# Local Lip Sync Problem



## JohnQ (Nov 11, 2007)

Yep, I have some OLD RCA gear, DRD222, DRD435, & DRD450 and have a problem with the Seattle locals audio being out of sync with the Video. Doesn't seem to be a problem with any channels except the Seattle Locals. Most pronounced with the newest receiver, the 450, and the least with the oldest, the 222. Is it Seattle Locals, or are my receiver just tooooooo old???


----------



## Rivergoat (Sep 17, 2006)

I see it in San Francisco, too. Mainly with KGO Channel 7.

Ultimately, this is not a strong selling point for DTV...any word on cause/solution?


----------



## litzdog911 (Jun 23, 2004)

Rivergoat said:


> I see it in San Francisco, too. Mainly with KGO Channel 7.
> 
> Ultimately, this is not a strong selling point for DTV...any word on cause/solution?

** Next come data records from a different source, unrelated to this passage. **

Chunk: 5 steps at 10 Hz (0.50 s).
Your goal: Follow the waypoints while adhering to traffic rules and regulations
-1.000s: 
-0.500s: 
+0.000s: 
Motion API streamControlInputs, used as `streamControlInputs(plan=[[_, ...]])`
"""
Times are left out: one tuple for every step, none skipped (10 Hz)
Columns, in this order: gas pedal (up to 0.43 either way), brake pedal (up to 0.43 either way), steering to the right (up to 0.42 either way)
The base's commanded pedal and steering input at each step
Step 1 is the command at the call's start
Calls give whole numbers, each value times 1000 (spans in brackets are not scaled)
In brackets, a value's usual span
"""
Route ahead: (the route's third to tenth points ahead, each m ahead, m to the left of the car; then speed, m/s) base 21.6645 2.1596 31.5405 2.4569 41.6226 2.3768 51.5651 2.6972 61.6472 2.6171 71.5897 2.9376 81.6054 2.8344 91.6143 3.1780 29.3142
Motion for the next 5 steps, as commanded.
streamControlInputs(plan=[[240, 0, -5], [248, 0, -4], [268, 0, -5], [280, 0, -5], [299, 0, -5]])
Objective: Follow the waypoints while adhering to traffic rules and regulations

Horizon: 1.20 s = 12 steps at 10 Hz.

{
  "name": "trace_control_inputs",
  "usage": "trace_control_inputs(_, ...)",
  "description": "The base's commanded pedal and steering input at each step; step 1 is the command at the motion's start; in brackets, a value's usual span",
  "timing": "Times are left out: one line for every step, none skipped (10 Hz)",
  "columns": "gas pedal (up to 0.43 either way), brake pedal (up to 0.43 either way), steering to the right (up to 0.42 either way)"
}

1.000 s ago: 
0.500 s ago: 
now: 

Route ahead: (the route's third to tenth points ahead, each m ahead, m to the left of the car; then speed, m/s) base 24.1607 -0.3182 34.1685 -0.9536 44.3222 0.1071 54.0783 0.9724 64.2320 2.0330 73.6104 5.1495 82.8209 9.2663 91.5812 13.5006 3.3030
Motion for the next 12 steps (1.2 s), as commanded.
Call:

You're responding to a four year old post. These sorts of station-specific problems are almost always caused by problems with the local station's signal, or their uplink to DirecTV.

What model Receiver do you have? Have you tried resetting it?


----------



## MysteryMan (May 17, 2010)

Rivergoat said:


> I see it in San Francisco, too. Mainly with KGO Channel 7.
> 
> Ultimately, this is not a strong selling point for DTV...any word on cause/solution?


It's not always DirecTV's fault. Just tune into CSPAN. There's always a lip sync problem. One minute the politicians are talking out of one side of their mouths, the next minute they're talking out of the other side. :sure:


----------



## JACKIEGAGA (Dec 11, 2006)

I was watching Time Warner Cable today and NY WPIX channel 11 had lip sync issues.


----------



## ThomasM (Jul 20, 2007)

In the past when I encountered "lip-sync" issues it always appeared both on my R15's and also on my R22 which is a completely different design (actually, it's an HR-21 HD DVR). I think these issues are non-receiver specific but are transmission issues.


----------